Virus classification
- (unranked): Virus
- Realm: Duplodnaviria
- Kingdom: Heunggongvirae
- Phylum: Uroviricota
- Class: Caudoviricetes
- Family: Schitoviridae
- Subfamily: Enquatrovirinae
- Genus: Enquatrovirus

= Enquatrovirus =

Genus of viruses

Enquatrovirus is a genus of bacteriophages in the subfamily Enquatrovirinae, family Schitoviridae. Bacteria serve as natural hosts. There is only one species in this genus: Enquatrovirus N4.

Enquatrovirus N4 was originally isolated from sewers in Genoa, Italy and infects Escherichia coli K-12. Recently, a number of genetically related phages were isolated, infecting Silicibacter and Sulfitobacter (DSS3ɸ2 and EE36ɸ1) as well as a number of Pseudomonas phages (LUZ7, LIT1 and PEV2)

==Structure==
The virus's virion have icosahedral (T=9) heads ~70 nm and short tails (10 nm), and contain short fibers originating from the junction between the head and tail. All the phages of this genus are strictly virulent and contain a linear dsDNA genome (with terminal repeats) in the range of 70-75kb.

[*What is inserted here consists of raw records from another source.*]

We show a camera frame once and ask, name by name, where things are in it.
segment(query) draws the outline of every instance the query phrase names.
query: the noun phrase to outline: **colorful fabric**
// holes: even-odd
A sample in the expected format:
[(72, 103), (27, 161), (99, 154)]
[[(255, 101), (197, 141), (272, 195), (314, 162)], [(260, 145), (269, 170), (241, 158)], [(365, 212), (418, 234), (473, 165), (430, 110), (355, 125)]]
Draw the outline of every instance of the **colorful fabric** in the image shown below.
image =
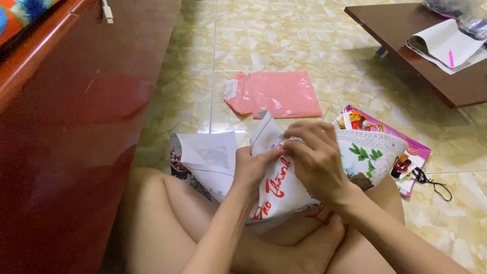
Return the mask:
[(59, 0), (0, 0), (0, 45)]

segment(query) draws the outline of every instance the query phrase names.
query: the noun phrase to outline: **white cable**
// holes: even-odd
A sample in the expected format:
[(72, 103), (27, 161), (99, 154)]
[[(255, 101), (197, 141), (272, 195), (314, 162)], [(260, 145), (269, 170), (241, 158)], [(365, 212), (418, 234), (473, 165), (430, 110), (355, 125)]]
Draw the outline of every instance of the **white cable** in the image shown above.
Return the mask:
[(112, 9), (108, 6), (107, 0), (101, 0), (103, 3), (103, 13), (107, 19), (108, 24), (113, 24)]

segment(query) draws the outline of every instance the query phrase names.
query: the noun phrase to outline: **foot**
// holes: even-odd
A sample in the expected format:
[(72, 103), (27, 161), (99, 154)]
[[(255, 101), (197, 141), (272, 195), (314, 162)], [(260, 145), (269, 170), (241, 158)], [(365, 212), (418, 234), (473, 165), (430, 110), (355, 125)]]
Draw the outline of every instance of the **foot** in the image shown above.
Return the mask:
[(341, 218), (334, 215), (328, 224), (323, 224), (315, 232), (294, 247), (283, 247), (278, 267), (267, 273), (324, 274), (336, 249), (345, 235)]

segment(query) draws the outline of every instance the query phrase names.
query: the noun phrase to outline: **pink pen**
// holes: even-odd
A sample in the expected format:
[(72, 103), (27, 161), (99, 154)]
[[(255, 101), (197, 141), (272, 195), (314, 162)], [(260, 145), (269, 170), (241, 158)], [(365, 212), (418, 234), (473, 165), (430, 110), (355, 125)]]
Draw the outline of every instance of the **pink pen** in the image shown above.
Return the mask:
[(450, 67), (454, 67), (455, 66), (455, 63), (453, 62), (453, 53), (451, 52), (448, 52), (448, 54), (450, 55)]

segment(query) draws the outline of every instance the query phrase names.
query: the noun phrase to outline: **black cord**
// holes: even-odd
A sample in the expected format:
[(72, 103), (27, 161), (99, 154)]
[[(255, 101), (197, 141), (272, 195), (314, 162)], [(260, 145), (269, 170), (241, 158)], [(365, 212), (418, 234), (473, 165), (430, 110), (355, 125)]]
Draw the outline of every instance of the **black cord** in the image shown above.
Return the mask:
[[(433, 188), (434, 188), (434, 191), (436, 193), (438, 193), (441, 198), (447, 202), (451, 201), (451, 199), (453, 199), (453, 195), (451, 194), (450, 190), (447, 188), (447, 185), (446, 184), (440, 184), (440, 183), (437, 183), (433, 180), (430, 180), (428, 178), (426, 178), (426, 174), (425, 174), (425, 170), (423, 170), (423, 168), (419, 168), (419, 167), (416, 167), (415, 169), (412, 170), (412, 173), (414, 175), (416, 175), (416, 181), (418, 181), (420, 184), (425, 184), (425, 183), (429, 183), (429, 184), (432, 184), (433, 185)], [(443, 194), (439, 193), (437, 190), (436, 190), (436, 186), (437, 185), (440, 185), (442, 186), (443, 188), (445, 188), (448, 193), (450, 194), (450, 199), (445, 199), (445, 197), (443, 197)]]

| Genus | Structure | Symmetry | Capsid | Genomic arrangement | Genomic segmentation |
|---|---|---|---|---|---|
| Enquatrovirus | Head-Tail | T=9 | Non-enveloped | Linear | Monopartite |

==Life cycle==
Viral replication is cytoplasmic. Entry into the host cell is achieved by adsorption into the host cell. Dna templated transcription is the method of transcription. Bacteria serve as the natural host. Transmission routes are passive diffusion.

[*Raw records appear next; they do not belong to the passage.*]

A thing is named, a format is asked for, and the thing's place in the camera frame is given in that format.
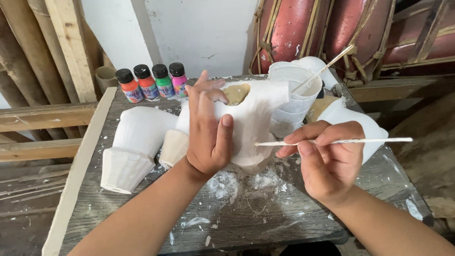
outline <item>forearm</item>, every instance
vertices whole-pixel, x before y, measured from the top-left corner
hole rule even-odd
[[[327,205],[375,256],[455,255],[455,247],[409,213],[357,186],[340,205]]]
[[[209,177],[186,157],[90,232],[70,256],[156,255]]]

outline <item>brush handle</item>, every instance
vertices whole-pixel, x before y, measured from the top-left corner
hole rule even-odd
[[[331,65],[333,65],[337,60],[339,60],[341,57],[343,57],[346,53],[348,53],[349,50],[354,45],[348,46],[346,49],[344,49],[338,56],[336,56],[331,62],[329,62],[327,65],[325,65],[324,68],[322,68],[319,72],[317,72],[314,76],[312,76],[310,79],[306,80],[305,82],[301,83],[299,86],[297,86],[295,89],[292,90],[291,94],[296,94],[296,95],[301,95],[303,92],[302,90],[308,86],[308,83],[311,82],[313,79],[315,79],[317,76],[319,76],[322,72],[324,72],[326,69],[328,69]]]
[[[360,138],[360,139],[343,139],[332,142],[331,144],[339,143],[367,143],[367,142],[411,142],[412,138]],[[287,144],[284,141],[274,141],[274,142],[263,142],[255,143],[255,146],[296,146],[296,144]]]

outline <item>hand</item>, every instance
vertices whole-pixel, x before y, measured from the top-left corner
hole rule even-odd
[[[214,175],[231,161],[234,119],[226,114],[218,123],[214,102],[229,103],[220,90],[226,82],[207,79],[208,73],[204,70],[193,87],[185,86],[190,98],[190,145],[187,158],[199,171]]]
[[[315,138],[315,144],[307,141]],[[363,143],[330,143],[353,138],[365,138],[358,122],[331,125],[321,120],[303,125],[286,136],[286,143],[298,143],[298,146],[284,146],[276,155],[284,158],[298,151],[306,191],[328,207],[341,204],[348,198],[362,167],[364,148]]]

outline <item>bottle label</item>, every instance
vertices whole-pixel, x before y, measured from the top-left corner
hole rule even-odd
[[[123,93],[131,103],[138,103],[144,99],[144,94],[142,94],[139,86],[133,91],[123,91]]]
[[[141,87],[141,90],[147,99],[156,98],[160,94],[156,83],[152,84],[149,87]]]
[[[187,83],[183,83],[181,85],[174,85],[175,95],[179,97],[188,96],[188,92],[185,90],[185,85],[187,85]]]
[[[169,83],[168,85],[165,86],[159,86],[158,91],[160,92],[161,97],[163,98],[169,98],[174,96],[174,88],[172,87],[172,83]]]

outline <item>wooden table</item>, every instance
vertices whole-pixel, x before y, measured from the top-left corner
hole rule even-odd
[[[262,79],[266,77],[239,76],[229,77],[226,81]],[[361,112],[349,91],[343,87],[342,92],[347,99],[347,107]],[[60,255],[66,255],[96,225],[152,184],[165,171],[158,164],[132,195],[100,187],[102,152],[112,146],[122,111],[135,106],[158,106],[178,115],[180,101],[182,99],[158,98],[132,104],[126,100],[121,90],[117,90],[79,190]],[[242,174],[233,165],[220,171],[204,185],[175,224],[172,231],[173,245],[168,238],[160,253],[195,255],[277,244],[346,241],[350,235],[343,223],[305,191],[299,160],[297,154],[285,160],[274,157],[265,171],[251,176]],[[407,204],[413,204],[424,221],[432,221],[425,202],[386,146],[380,148],[363,165],[356,185],[402,210],[408,209]],[[203,222],[187,225],[197,217]]]

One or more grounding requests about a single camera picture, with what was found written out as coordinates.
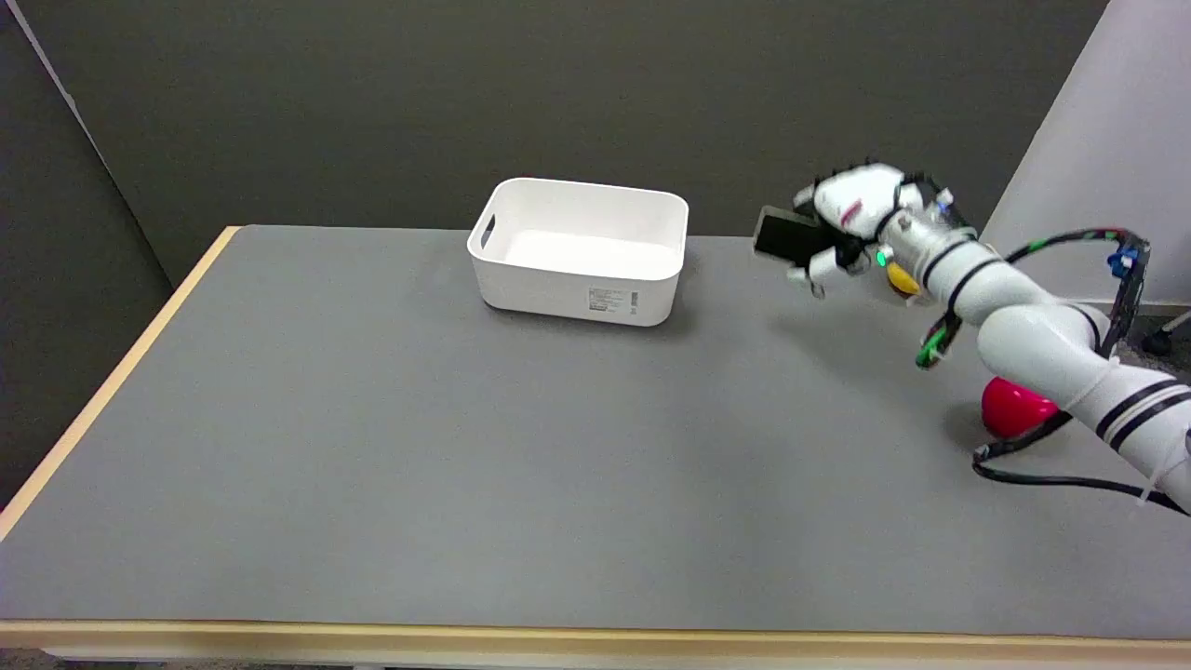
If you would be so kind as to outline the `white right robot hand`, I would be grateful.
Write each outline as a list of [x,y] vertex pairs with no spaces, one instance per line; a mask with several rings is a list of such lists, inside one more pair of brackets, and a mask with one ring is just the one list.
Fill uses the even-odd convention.
[[922,208],[919,184],[897,167],[867,164],[838,171],[796,192],[798,213],[813,213],[834,234],[833,246],[818,251],[807,267],[793,267],[787,278],[824,298],[828,286],[863,275],[872,267],[871,253],[890,217],[905,208]]

| Genus | Host details | Tissue tropism | Entry details | Release details | Replication site | Assembly site | Transmission |
|---|---|---|---|---|---|---|---|
| Enquatrovirus | Bacteria | None | Injection | Lysis | Cytoplasm | Cytoplasm | Passive diffusion |

==RNA polymerases==
A remarkable feature of this clade of phages is the use of three distinct RNA polymerases during its infection cycle. A giant virion-encapsulated RNAP polymerase which is co-injected (early transcription), a heterodimeric phage RNA polymerase (middle region) and the host RNA polymerase (recognizes late promoters).